Монтор заметил, с какой серьезностью я слушаю, и попытался сменить тему, чтобы вернуть мое дружелюбие.
— Разве не я помог вам в поисках Огюста Дюпона — прототипа литературного Дюпена? Кстати, как у вас дела? Ездили вы в Париж? Встречались с Дюпоном?
— К Огюсту Дюпону мое дело не имеет никакого отношения, — холодно отвечал я. Ни угрожающего жеста, ни зловещей гримасы не последовало с моей стороны, однако Монтор съежился — он успел поверить в мою невменяемость, и немалого труда стоило удержаться и делом не подтвердить его страхи.
Впрочем, мне не пришлось требовать сведений.
— Бонапарты! — внезапно пролепетал Монтор.
— Бонапарты? — опешил я.
— Балтиморские Бонапарты, — пояснил он. — В частности, мосье Жером Бонапарт.
— Помню, вы представляли меня каким-то Бонапартам. Это было на костюмированном балу, незадолго до моего отплытия в Европу. Вы познакомили меня с Жеромом Бонапартом и его матушкой. Но с чего вы решили, будто человек вроде Жерома Бонапарта знает о преступниках больше вашего? Он ведь родственник Наполеона, не так ли?

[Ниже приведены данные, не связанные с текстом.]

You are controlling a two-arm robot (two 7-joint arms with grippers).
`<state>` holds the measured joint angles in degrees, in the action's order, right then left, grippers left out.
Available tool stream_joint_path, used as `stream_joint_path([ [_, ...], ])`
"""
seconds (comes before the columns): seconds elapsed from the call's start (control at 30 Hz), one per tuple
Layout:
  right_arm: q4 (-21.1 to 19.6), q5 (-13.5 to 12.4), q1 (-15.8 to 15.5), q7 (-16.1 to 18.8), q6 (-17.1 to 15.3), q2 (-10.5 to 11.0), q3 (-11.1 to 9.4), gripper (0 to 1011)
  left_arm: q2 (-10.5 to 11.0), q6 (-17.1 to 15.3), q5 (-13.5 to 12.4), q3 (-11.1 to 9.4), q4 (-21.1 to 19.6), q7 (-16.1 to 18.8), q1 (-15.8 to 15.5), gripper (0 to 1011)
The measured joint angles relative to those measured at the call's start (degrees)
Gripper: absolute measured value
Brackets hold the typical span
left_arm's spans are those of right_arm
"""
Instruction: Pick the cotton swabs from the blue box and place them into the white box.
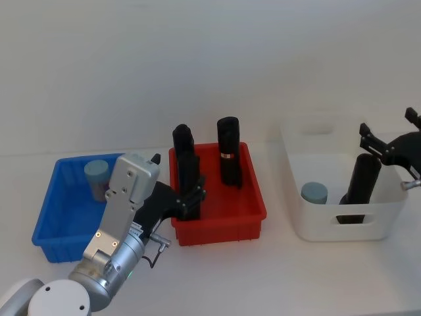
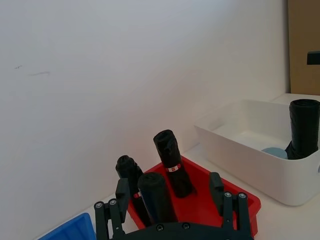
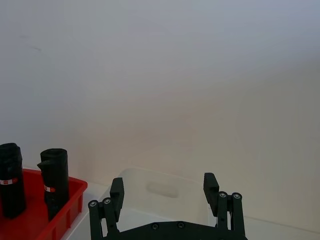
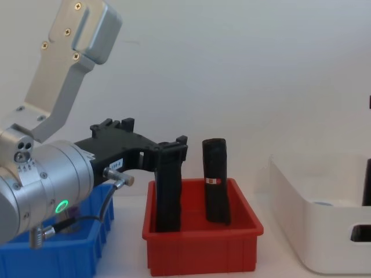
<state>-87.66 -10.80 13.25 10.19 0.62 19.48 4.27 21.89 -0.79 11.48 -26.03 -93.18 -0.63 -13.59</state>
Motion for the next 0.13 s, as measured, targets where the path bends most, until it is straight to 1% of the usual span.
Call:
stream_joint_path([
  [0.13, -0.14, 0.00, -0.04, -0.03, 0.02, 0.02, -0.03, 1002, 0.00, 0.00, 0.00, 0.00, 0.00, 0.00, 0.00, 1004],
])
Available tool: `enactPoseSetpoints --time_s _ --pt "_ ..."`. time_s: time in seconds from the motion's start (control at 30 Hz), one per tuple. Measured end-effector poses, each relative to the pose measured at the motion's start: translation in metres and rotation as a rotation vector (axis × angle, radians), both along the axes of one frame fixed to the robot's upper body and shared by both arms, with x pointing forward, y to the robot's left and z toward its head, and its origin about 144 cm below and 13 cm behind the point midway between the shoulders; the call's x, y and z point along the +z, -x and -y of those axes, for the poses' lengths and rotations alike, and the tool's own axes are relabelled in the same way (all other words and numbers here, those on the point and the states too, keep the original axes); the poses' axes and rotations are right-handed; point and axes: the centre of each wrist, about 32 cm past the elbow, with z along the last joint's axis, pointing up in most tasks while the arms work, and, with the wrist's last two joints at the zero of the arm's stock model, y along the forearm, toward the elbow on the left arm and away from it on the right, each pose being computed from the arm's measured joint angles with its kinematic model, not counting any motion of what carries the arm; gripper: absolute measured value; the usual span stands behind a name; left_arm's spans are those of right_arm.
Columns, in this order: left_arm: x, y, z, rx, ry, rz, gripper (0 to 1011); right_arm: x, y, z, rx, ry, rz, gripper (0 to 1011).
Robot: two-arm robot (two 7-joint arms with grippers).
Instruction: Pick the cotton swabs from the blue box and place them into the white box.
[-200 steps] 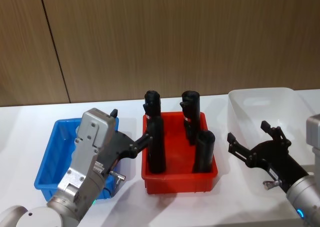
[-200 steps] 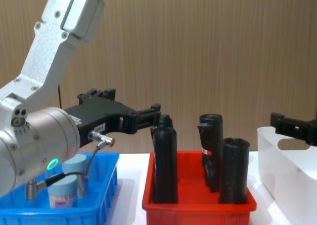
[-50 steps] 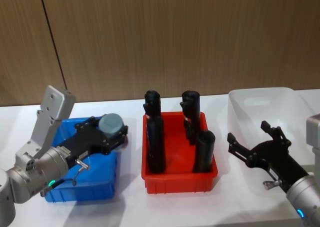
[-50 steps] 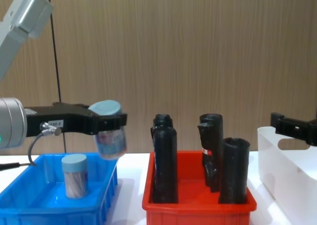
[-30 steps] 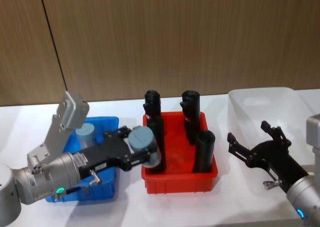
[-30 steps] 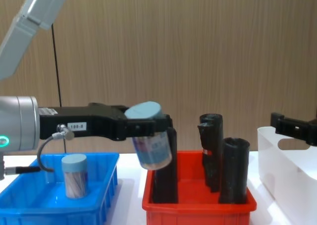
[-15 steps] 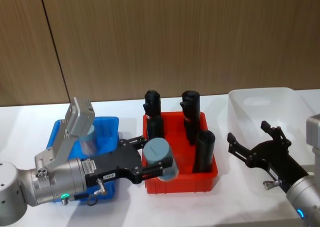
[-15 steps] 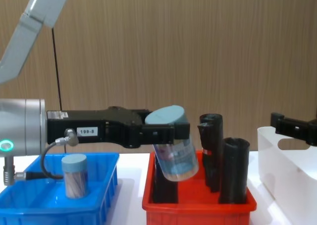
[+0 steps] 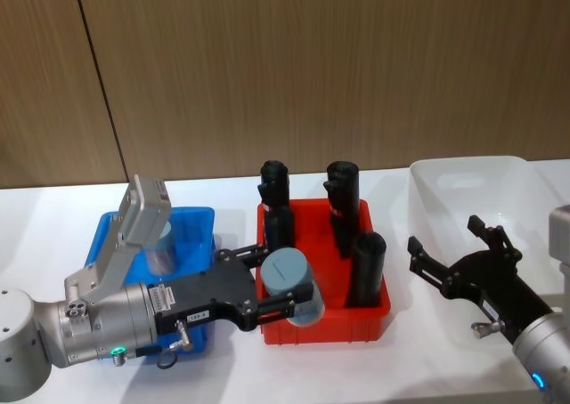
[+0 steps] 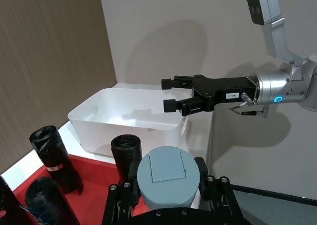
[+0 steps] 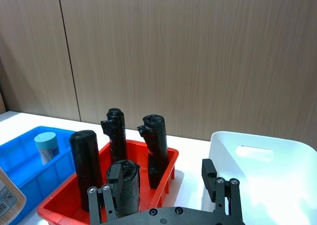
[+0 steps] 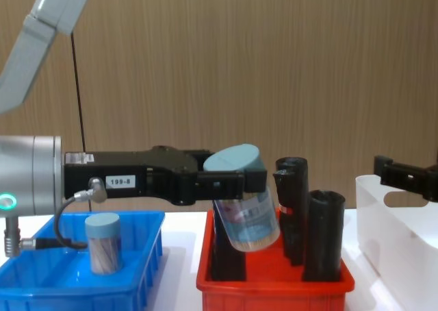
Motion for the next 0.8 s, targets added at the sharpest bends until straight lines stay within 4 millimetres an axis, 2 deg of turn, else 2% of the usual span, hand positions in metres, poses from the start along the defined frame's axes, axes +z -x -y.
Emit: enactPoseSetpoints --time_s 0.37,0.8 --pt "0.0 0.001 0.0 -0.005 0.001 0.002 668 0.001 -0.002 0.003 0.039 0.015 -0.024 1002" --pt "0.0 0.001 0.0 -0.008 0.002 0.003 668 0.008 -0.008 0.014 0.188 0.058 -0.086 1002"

— Нет. То есть да. В смысле, он родня Наполеону, но не тому, от которого трепетала вся Европа. Видите ли, брат Наполеона — императора Наполеона — в девятнадцать лет солдатом попал в Америку, влюбился в богатую американку Элизабет Паттерсон и женился на ней. Вы встречались с ней на балу — она была в королевской мантии. У них родился сын, его назвали Жеромом в честь отца — на балу он представлял турецкого янычара. Когда этому Жерому не исполнилось и двух лет от роду, император Наполеон велел своему брату бросить молодую жену; брат повозмущался, побунтовал, да и покорился. Элизабет Паттерсон вместе с младенцем вернулась в Балтимор; император больше не считал родней ни ее, ни ее сына, своего племянника. Отныне оба стали отрубленной ветвью на горделивом семейном древе.